*TASK BRIEF*
Without including the pictures, copy out every line below.
____________
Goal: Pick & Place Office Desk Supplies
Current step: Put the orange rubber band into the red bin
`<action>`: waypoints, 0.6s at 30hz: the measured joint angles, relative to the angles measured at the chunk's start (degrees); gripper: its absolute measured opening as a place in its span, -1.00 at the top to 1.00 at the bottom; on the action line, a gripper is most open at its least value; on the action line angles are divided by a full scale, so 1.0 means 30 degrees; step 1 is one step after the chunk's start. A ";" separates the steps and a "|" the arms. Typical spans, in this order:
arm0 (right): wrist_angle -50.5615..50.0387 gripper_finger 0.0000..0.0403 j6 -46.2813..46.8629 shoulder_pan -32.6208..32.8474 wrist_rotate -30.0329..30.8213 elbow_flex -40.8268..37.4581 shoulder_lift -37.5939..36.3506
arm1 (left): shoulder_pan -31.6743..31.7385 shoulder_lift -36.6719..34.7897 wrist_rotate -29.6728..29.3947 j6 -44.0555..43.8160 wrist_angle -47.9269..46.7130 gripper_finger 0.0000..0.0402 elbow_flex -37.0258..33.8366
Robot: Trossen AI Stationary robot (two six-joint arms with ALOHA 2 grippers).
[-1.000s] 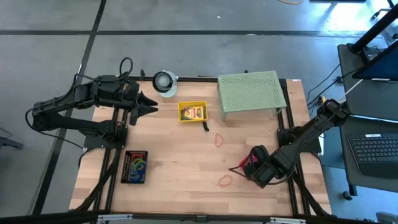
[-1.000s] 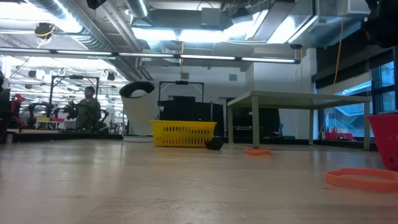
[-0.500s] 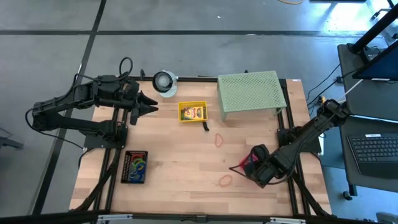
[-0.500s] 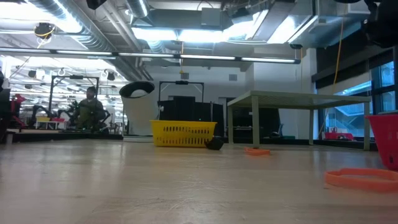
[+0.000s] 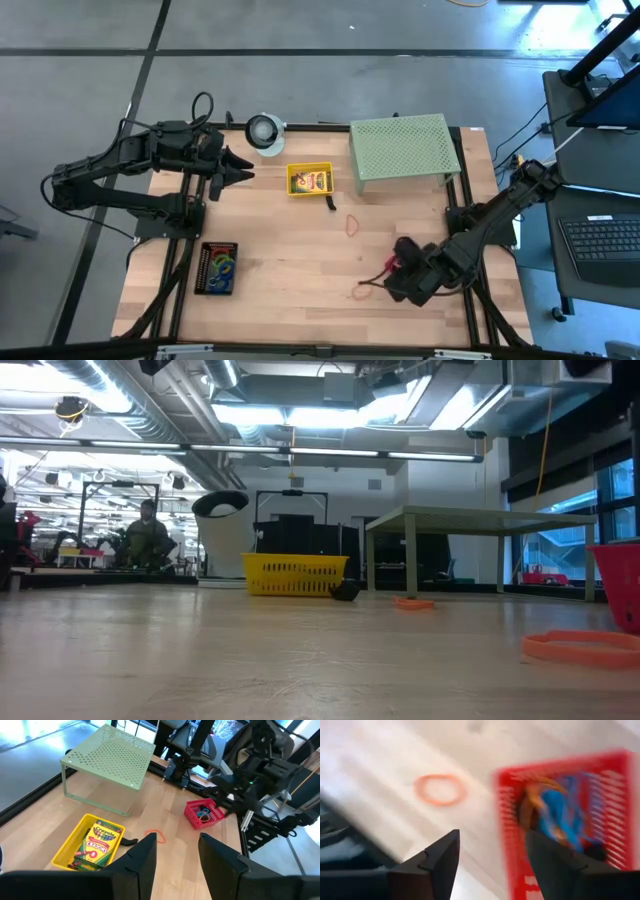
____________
*EXERCISE SOLUTION*
Goal: Pick & Place Office Desk Supplies
Current step: Put the orange rubber band into the red bin
`<action>`: waypoints, 0.6s at 30hz: the measured joint angles, relative to the angles measured at the chunk's start (degrees); gripper: its absolute measured opening as a place in its span, -1.00 at the top to 1.00 at the bottom; on the action line, a gripper is most open at its least value; on the action line angles are divided by a full scale, so 1.0 means 30 degrees; step 1 is one step after the chunk's start. A ";" separates the steps and a "|" the arms. Typical spans, in this order:
arm0 (right): wrist_angle -50.5615..50.0387 gripper_finger 0.0000..0.0403 j6 -46.2813..46.8629 shoulder_pan -32.6208..32.8474 wrist_rotate -30.0329..30.8213 elbow_flex -40.8268..37.4581 shoulder_lift -37.5939..36.3506
arm1 (left): shoulder_pan -31.6743..31.7385 shoulder_lift -36.6719..34.7897 wrist_rotate -29.6728..29.3947 j6 -44.0555..43.8160 wrist_angle -47.9269..46.7130 gripper_finger 0.0000..0.0402 elbow_flex -37.0258..33.8366
Robot: Trossen AI Stationary robot (two six-joint arms with ALOHA 2 grippers).
[-1.000s] 
[-1.000s] 
[-0.500s] 
[-0.500s] 
[+0.000s] 

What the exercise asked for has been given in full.